## [Task to carry out]
Output the entire listing that follows verbatim.

Segment Start: Data block

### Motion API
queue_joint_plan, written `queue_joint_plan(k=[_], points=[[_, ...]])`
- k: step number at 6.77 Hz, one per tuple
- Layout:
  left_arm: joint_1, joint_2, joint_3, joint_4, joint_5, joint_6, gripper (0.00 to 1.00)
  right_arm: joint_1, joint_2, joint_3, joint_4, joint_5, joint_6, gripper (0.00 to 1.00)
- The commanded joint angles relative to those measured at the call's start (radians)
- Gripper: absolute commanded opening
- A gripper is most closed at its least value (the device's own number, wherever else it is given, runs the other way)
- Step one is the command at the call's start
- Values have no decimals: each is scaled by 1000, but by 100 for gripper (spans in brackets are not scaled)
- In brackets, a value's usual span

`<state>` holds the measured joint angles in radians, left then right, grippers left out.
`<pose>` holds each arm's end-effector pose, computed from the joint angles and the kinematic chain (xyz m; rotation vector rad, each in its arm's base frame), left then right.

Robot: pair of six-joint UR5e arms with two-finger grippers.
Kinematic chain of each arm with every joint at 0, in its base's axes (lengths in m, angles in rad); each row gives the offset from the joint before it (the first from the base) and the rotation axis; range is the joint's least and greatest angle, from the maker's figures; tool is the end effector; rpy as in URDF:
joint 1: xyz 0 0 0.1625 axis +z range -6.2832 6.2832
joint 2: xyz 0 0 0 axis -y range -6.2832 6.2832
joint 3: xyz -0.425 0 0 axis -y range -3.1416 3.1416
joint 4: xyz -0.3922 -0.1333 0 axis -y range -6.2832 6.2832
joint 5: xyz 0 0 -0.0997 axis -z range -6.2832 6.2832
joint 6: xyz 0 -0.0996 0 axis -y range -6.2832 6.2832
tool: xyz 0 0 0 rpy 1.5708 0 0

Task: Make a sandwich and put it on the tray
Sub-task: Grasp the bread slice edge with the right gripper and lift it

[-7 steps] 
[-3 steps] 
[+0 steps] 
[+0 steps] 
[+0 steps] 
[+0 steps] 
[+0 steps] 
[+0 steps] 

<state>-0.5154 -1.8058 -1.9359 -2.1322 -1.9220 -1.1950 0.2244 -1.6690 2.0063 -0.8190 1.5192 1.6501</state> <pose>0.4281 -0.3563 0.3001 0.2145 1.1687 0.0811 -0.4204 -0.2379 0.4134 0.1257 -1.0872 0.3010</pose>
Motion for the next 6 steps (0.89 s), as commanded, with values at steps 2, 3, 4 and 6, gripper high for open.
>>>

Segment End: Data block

## [Written solution]
### Motion API
queue_joint_plan, written `queue_joint_plan(k=[_], points=[[_, ...]])`
- k: step number at 6.77 Hz, one per tuple
- Layout:
  left_arm: joint_1, joint_2, joint_3, joint_4, joint_5, joint_6, gripper (0.00 to 1.00)
  right_arm: joint_1, joint_2, joint_3, joint_4, joint_5, joint_6, gripper (0.00 to 1.00)
- The commanded joint angles relative to those measured at the call's start (radians)
- Gripper: absolute commanded opening
- A gripper is most closed at its least value (the device's own number, wherever else it is given, runs the other way)
- Step one is the command at the call's start
- Values have no decimals: each is scaled by 1000, but by 100 for gripper (spans in brackets are not scaled)
- In brackets, a value's usual span

`<state>` holds the measured joint angles in radians, left then right, grippers left out.
`<pose>` holds each arm's end-effector pose, computed from the joint angles and the kinematic chain (xyz m; rotation vector rad, each in its arm's base frame), left then right.

Robot: pair of six-joint UR5e arms with two-finger grippers.
Kinematic chain of each arm with every joint at 0, in its base's axes (lengths in m, angles in rad); each row gives the offset from the joint before it (the first from the base) and the rotation axis; range is the joint's least and greatest angle, from the maker's figures; tool is the end effector; rpy as in URDF:
joint 1: xyz 0 0 0.1625 axis +z range -6.2832 6.2832
joint 2: xyz 0 0 0 axis -y range -6.2832 6.2832
joint 3: xyz -0.425 0 0 axis -y range -3.1416 3.1416
joint 4: xyz -0.3922 -0.1333 0 axis -y range -6.2832 6.2832
joint 5: xyz 0 0 -0.0997 axis -z range -6.2832 6.2832
joint 6: xyz 0 -0.0996 0 axis -y range -6.2832 6.2832
tool: xyz 0 0 0 rpy 1.5708 0 0

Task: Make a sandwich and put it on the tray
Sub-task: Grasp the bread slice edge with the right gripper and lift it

[-7 steps] 
[-3 steps] 
[+0 steps] 
[+0 steps] 
[+0 steps] 
[+0 steps] 
[+0 steps] 
[+0 steps] 

<state>-0.5154 -1.8058 -1.9359 -2.1322 -1.9220 -1.1950 0.2244 -1.6690 2.0063 -0.8190 1.5192 1.6501</state> <pose>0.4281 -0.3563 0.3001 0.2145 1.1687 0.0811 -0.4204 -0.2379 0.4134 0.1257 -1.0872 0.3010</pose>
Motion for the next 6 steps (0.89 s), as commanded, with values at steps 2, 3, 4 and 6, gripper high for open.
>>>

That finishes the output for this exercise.